Despite the unfolding horror of the situation with Covid-19 – and stuff is really starting to hit the fan, here in Switzerland, with schools and non-essential commerces being closed and rumours of an enforced sequestration being considered – I'm at least getting some quality time to work on Dasher.
Last week we saw how it was possible to support both dark and light themes from the Autodesk HIG in a Forge viewer application. I mentioned both times my desire to allow Dasher's theme to be selected by the user at runtime. After searching fruitlessly on the internet for some time, I ended up asking an internal Slack channel focused on HIG-related development. Within a day Yong Wu from the Revit team came back with some code they had created to get this working on their side.

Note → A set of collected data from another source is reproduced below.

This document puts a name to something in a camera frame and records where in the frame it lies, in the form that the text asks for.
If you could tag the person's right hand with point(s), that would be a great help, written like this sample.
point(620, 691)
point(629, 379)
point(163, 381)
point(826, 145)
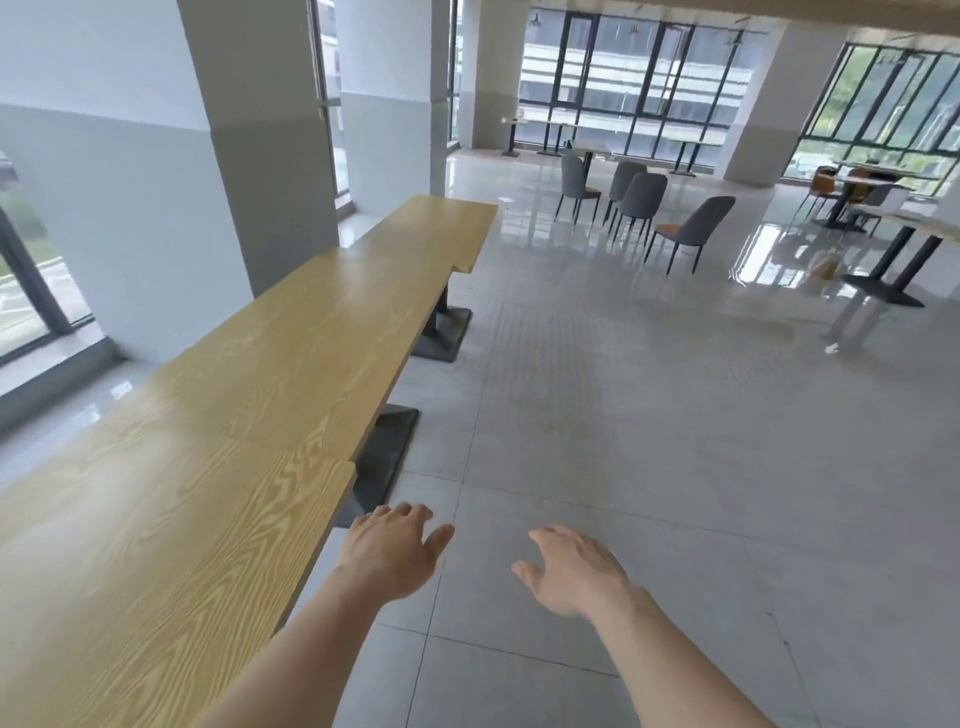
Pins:
point(585, 577)

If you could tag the person's left hand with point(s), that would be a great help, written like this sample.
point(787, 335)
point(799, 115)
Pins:
point(390, 555)

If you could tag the person's left forearm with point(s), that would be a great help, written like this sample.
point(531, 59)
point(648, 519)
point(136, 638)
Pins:
point(300, 660)

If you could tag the person's right forearm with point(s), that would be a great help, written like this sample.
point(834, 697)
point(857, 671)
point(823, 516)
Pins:
point(675, 675)

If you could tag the wooden table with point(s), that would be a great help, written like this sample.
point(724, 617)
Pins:
point(536, 120)
point(300, 330)
point(150, 562)
point(684, 157)
point(862, 180)
point(435, 225)
point(592, 148)
point(885, 289)

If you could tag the black framed window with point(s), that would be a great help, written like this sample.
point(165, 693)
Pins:
point(885, 97)
point(637, 75)
point(454, 75)
point(330, 112)
point(34, 259)

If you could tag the orange chair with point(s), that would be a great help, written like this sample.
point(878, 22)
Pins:
point(823, 180)

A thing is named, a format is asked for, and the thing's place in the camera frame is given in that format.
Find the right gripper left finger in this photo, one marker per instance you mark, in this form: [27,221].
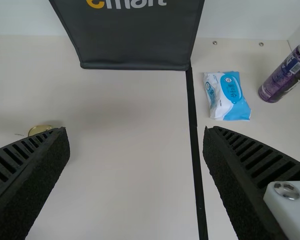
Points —
[27,175]

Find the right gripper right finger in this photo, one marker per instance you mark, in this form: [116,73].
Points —
[247,180]

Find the gold rectangular tin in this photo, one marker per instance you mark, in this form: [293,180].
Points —
[38,129]

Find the black strip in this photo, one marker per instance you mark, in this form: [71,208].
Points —
[193,140]

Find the blue white wet wipes pack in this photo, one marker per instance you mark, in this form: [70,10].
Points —
[227,97]

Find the purple can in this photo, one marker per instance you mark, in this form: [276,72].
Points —
[282,77]

Yong and team had basically used the approach shown in this excellent article. Sass is a pre-processor for CSS – it's a build-time component, so isn't available at runtime – which means that you need to find a way to pre-bake the styles of your various themes in a way that can be leveraged at runtime. The article shows how to structure your SCSS files (which are compiled by Sass) in an elegant way, using mixins to access the variables you need.
For Dasher, I chose to include three of the HIG themes. (I won't show the "themify" mixin used by the below code – that you can get from the Medium article.)
The theme files all look very similar: they import the underlying HIG theme from the node_modules folder (for some reason I seem to have to use relative paths on my system, rather than referencing the @hig folder directly) and then define the same set of variables relative to the HIG variables.
There's probably a way to make the variable definition piece common across the three theme files, but it's really a detail: keeping the list consistent across the three isn't a huge effort.
Using the style from the main SCSS stylesheet is fairly simple – you just need to include the themify mixin and then use the themed macro to access the appropriate variable. It took some time to work through the Dasher styles, but hey.
The integration into the Dasher application itself was reasonably smooth: I modified the settings dialog to add a dropdown on the Appearance tab. Changing the dropdown's selection then sets the theme, which – among other things – adds a class (whether 'hig-dark-gray-high-density', 'hig-dark-blue-high-density' or 'hig-light-gray-high-density') to the main page's body element. The relevant theming is then picked up automagically. The timeline theming took a little more work, but I'm pleased with the results: you can even change the theme while significant operations are in progress.
This will soon be available to try on Dasher360.com: we'll be pushing it live once the new timeline has been fully tested.
Many thanks to Yong Wu for his guidance on getting this working!